Mientras tanto, aquí, el consumo eléctrico ha trepado a alturas electrizantes, la ingesta de helado (que se derrite antes de llevártelo a la boca) ya duplica la del verano 2002, resulta imposible conseguir ventiladores o equipos de aire acondicionado, el manso Mar Mediterráneo ha alcanzado la temperatura record de 32 grados, y las fábricas de hielo ya han advertido que está a punto de acabarse lo que se daba. Lo que hace pensar que lo próximo en agotarse será el agua.

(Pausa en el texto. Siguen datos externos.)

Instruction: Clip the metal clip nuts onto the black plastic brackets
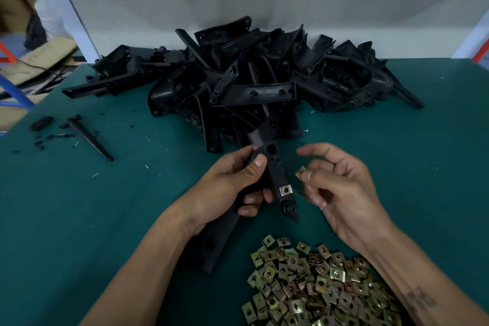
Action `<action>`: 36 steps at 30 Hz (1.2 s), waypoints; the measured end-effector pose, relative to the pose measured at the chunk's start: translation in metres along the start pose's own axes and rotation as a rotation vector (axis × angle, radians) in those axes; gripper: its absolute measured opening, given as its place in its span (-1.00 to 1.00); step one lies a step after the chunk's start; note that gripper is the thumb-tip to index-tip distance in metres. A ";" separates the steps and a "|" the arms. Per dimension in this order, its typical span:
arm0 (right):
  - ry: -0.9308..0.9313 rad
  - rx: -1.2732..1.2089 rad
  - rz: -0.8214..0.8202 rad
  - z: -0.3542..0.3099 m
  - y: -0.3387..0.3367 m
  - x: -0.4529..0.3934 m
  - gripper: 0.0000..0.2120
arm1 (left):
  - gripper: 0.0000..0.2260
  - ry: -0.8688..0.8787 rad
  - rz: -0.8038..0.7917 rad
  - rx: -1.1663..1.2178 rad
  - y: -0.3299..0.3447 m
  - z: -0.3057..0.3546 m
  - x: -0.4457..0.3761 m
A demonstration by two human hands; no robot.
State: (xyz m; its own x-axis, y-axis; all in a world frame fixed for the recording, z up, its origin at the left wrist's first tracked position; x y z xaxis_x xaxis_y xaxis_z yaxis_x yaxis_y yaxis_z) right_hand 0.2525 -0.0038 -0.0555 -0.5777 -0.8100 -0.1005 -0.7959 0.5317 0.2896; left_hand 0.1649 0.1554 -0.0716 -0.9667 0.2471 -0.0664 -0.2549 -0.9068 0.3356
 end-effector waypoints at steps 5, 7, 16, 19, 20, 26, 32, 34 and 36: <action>0.031 0.025 -0.044 -0.001 0.005 0.000 -0.88 | -0.71 0.002 0.001 0.006 0.000 0.001 -0.001; 0.047 0.001 -0.054 -0.002 0.005 0.000 -0.89 | -0.72 0.002 0.000 0.000 0.001 0.001 -0.001; 0.022 -0.055 -0.011 -0.008 0.000 0.001 -0.84 | -0.76 -0.003 -0.001 0.001 0.001 0.001 0.000; 0.030 -0.049 -0.020 -0.009 0.002 0.001 -0.75 | -0.77 -0.008 -0.001 -0.013 0.002 0.001 0.000; 0.032 -0.045 -0.025 -0.008 0.004 0.002 -0.78 | -0.76 -0.008 0.001 -0.017 0.002 0.002 0.000; 0.038 -0.098 -0.005 -0.009 0.008 0.002 -0.84 | -0.73 -0.013 -0.012 -0.039 0.004 0.003 0.000; 0.031 -0.188 0.069 -0.005 0.015 0.002 -0.82 | -0.61 -0.022 -0.009 -0.057 0.003 0.002 -0.002; 0.057 -0.228 0.090 -0.003 0.017 0.003 -0.83 | -0.64 -0.025 -0.016 -0.060 0.004 0.002 -0.003; 0.069 -0.257 0.115 -0.004 0.016 0.003 -0.85 | -0.73 -0.020 -0.032 -0.066 0.004 0.003 -0.003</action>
State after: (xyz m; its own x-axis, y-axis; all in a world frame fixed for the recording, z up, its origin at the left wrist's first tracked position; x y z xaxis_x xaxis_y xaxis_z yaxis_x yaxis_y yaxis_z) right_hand 0.2392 0.0012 -0.0477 -0.6406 -0.7678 0.0092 -0.6489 0.5477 0.5281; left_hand 0.1667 0.1519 -0.0672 -0.9574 0.2831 -0.0568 -0.2877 -0.9187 0.2705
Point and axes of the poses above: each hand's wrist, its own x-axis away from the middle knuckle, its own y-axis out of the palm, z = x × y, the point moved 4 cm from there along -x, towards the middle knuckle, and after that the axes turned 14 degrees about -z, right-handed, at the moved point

Pero mejor pensar en asuntos más prácticos: en salir a caminar un poco a las 7 de la mañana y volver a casa a las 8 y no volver a salir hasta las 22 horas luego de ver la saga completa de El Padrino. O meterse en un shopping con aire acondicionado y cines y restaurantes y librerías, y pasar ahí las vacaciones; quedarse ahí adentro hasta que alguien recuerde cómo era que funcionaba la máquina de hacer lluvia y, por fin, ponga en marcha los motores dorados del otoño. Y, seguro, empezar a morirnos de frío.

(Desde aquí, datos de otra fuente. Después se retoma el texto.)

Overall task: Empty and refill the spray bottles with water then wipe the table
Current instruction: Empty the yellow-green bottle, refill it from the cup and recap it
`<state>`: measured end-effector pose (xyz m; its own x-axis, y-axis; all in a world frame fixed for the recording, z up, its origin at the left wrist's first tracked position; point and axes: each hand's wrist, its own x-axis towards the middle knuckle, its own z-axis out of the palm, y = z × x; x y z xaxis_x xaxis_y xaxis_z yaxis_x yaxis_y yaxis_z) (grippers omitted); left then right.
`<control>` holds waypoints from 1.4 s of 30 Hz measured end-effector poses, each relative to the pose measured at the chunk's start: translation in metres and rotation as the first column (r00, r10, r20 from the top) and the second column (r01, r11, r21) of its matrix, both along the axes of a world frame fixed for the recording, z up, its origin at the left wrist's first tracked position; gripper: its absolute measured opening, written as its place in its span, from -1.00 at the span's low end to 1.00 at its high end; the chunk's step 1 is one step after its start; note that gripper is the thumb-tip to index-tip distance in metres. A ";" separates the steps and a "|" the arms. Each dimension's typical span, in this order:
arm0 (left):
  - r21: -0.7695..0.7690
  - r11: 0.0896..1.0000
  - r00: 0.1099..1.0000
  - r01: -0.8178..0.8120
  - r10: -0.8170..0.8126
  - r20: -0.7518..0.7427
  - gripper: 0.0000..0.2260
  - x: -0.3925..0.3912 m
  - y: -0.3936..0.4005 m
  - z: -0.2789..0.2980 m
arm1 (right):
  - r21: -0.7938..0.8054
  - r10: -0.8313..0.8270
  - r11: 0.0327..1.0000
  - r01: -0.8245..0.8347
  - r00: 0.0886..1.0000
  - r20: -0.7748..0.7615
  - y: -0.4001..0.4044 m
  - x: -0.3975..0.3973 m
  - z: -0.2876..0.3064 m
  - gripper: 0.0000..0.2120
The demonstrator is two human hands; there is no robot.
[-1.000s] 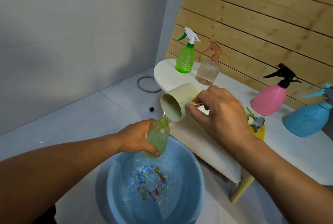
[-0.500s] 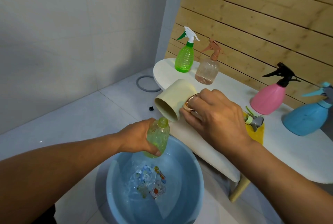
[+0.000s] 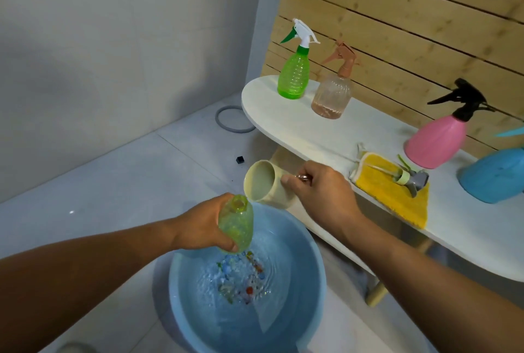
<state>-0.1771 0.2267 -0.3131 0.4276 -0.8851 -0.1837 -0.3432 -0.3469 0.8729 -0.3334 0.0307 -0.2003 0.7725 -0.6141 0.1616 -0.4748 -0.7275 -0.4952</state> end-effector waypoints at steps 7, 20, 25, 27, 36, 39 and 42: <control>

CUATRO Está claro que tiene que existir algún motivo para que todo esto ocurra –para este fuego invisible que se te mete en los pulmones y te sale por los poros– y la teoría más sólida tiene que ver con el hecho de que luego de milenios de conversar sobre un tiempo regular en sus hábitos, al hombre le ha bastado apenas la segunda mitad del siglo XX para arruinarlo todo, para cambiar la temperatura del diálogo. Es decir: este calor no es un calor planetario sino el tantas veces invocado calor humano, un calor generado por nosotros, un averno palpable y nada metafórico. Ahora, en el Weather Channel, un profeta del apocalipsis teoriza que semejante constancia en las temperaturas podría resultar en una flamante temporada de huracanes europeos hacia el fin del verano. Algo nunca visto. Tendría su gracia: el Huracán Jordi, el Huracán Helga, el Huracán Fabrizzio, el Huracán Michelle, el Huracán Zorba. Ya veremos. Pero, por favor, si se viene el fin del mundo, que venga rápido. Ya no se aguanta este calor, ya estoy podrido de ver a Michael Corleone agonizando bajo el justiciero sol de Sicilia y a esa pobre gente de Sevilla mirando el cielo, mirando a esa paloma que cae justo un segundo antes de caerse ellos.